* **TASK**
Reproduce exactly the lines below, starting with the line that contains "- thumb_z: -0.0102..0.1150" and ending with the last line of the records, both included, and nothing else.

Source records
·····
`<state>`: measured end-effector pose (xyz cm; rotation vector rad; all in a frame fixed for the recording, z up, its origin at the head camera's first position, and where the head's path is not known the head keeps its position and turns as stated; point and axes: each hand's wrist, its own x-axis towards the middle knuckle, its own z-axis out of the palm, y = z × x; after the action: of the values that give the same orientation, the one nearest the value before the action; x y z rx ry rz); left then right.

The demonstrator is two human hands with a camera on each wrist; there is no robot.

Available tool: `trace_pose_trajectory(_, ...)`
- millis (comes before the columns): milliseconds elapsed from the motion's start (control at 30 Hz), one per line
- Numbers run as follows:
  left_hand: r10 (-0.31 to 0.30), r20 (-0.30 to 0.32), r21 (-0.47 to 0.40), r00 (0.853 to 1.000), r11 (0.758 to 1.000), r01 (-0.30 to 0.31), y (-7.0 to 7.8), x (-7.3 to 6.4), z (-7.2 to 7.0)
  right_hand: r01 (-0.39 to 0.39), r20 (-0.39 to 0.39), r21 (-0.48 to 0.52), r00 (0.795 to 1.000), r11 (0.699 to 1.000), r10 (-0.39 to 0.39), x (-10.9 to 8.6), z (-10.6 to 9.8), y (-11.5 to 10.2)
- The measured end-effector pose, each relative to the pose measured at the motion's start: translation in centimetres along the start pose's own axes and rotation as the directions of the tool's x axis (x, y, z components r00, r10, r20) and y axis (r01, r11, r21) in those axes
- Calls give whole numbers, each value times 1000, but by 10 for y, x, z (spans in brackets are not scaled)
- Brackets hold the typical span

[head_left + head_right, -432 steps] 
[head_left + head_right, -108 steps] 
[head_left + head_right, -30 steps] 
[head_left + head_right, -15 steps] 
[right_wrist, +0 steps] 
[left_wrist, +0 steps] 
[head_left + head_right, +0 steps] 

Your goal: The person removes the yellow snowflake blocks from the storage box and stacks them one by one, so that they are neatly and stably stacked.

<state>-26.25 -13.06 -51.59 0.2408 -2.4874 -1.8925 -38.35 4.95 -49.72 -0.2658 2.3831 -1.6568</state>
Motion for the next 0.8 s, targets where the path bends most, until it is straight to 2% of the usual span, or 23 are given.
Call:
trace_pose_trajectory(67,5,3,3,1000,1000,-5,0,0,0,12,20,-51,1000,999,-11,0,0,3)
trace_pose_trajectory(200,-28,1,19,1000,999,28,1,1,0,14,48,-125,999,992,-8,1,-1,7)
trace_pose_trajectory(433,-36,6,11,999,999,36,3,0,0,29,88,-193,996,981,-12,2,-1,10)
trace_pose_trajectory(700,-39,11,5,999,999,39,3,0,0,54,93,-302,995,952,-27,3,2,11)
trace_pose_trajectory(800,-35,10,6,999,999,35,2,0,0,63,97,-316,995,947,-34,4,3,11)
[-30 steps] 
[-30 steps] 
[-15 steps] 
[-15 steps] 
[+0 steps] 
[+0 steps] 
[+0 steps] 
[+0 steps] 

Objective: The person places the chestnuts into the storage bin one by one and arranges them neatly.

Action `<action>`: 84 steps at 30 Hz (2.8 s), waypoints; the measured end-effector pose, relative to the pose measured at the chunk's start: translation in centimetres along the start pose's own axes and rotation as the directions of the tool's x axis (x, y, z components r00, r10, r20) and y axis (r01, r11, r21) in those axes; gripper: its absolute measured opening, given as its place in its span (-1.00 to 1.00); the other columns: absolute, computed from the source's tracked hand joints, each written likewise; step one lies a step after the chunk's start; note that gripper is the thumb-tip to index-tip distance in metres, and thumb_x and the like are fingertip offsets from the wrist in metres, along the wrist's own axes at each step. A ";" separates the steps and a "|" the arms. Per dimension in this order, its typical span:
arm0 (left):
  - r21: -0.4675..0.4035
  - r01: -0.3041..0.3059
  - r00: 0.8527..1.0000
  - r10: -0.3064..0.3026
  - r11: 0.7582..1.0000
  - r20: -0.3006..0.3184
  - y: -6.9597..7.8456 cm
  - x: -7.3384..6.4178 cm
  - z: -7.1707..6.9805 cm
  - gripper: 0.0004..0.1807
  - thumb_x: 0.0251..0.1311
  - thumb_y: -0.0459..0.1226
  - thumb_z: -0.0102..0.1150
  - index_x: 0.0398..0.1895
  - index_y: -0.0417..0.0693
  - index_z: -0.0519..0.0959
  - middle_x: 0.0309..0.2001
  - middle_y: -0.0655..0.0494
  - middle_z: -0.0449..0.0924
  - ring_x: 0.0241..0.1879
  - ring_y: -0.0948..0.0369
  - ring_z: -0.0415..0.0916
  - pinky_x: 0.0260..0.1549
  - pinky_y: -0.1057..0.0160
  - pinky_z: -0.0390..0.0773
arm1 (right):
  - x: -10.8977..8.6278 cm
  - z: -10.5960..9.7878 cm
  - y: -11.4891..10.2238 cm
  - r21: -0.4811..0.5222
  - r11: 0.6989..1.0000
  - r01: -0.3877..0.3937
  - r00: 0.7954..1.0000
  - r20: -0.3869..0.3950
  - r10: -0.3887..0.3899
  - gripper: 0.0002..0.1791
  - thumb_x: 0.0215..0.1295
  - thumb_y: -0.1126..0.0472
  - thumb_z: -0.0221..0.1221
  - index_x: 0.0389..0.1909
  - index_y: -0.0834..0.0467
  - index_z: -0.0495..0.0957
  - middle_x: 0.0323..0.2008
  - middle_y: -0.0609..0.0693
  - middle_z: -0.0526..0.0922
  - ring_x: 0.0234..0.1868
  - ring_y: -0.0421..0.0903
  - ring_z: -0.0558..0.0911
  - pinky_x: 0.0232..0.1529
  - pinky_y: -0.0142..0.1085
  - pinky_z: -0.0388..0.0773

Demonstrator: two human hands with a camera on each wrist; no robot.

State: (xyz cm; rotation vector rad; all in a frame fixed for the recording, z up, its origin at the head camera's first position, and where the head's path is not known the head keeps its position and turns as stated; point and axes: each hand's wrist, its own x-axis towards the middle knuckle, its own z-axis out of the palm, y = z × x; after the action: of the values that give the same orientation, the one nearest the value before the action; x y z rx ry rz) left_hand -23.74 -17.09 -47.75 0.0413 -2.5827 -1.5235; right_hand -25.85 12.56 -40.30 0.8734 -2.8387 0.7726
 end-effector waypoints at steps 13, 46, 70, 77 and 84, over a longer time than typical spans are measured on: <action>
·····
* **ANSWER FOR THE TASK**
  - thumb_z: -0.0102..0.1150
  - index_x: 0.0398..0.1895
  - index_y: -0.0417..0.0693
  - index_z: -0.0519..0.0959
  - middle_x: 0.0309..0.2001
  - middle_y: -0.0655..0.0494
  - middle_z: -0.0449..0.0924
  - ring_x: 0.0241..0.1879
  - ring_y: -0.0948..0.0369
  - ring_z: -0.0415..0.0916
  - pinky_x: 0.0260..0.1549
  - pinky_y: -0.1057..0.0160
  - pinky_z: -0.0390..0.0773
arm1 (right):
  - x: -10.8977..8.6278 cm
  - z: -10.5960..9.7878 cm
  - y: -11.4891..10.2238 cm
  - r21: -0.4811..0.5222
  - r11: 0.6989..1.0000
  - r01: -0.3877..0.3937
  - r00: 0.7954..1.0000
  - r20: -0.3869..0.3950
  - r10: -0.3887..0.3899
  - gripper: 0.0002..0.1791
  - thumb_x: 0.0215..0.1295
  - thumb_y: -0.1126..0.0472
  - thumb_z: -0.0221..0.1221
  - index_x: 0.0389..0.1909
  - index_y: -0.0834..0.0467
  - index_z: -0.0495..0.0957
  - middle_x: 0.0323..0.2008
  - middle_y: -0.0609..0.0693
  - middle_z: -0.0526..0.0922
  - ring_x: 0.0234..0.1868
  - ring_y: -0.0421..0.0903
  - ring_z: -0.0558..0.0911
  - pinky_x: 0.0232..0.1529
  - pinky_y: -0.0142..0.1085
  - pinky_z: -0.0388..0.0773

Demonstrator: two human hands with a camera on each wrist; no robot.

State: (xyz cm; rotation vector rad; all in a frame fixed for the recording, z up, its origin at the head camera's first position, and where the head's path is not known the head keeps its position and turns as stated; point and axes: each hand's wrist, its own x-axis towards the middle knuckle, its own z-axis out of the palm, y = z × x; after the action: of the values that give the same orientation, the one nearest the value before the action; x y z rx ry rz) left_hand -23.74 -17.09 -47.75 0.0413 -2.5827 -1.5235; right_hand -25.85 12.56 -40.30 0.8734 -2.8387 0.7726
 end-effector waypoints at steps 13, 46, 70, 77 and 84, over a longer time than typical spans are measured on: <action>

The answer has been given in full.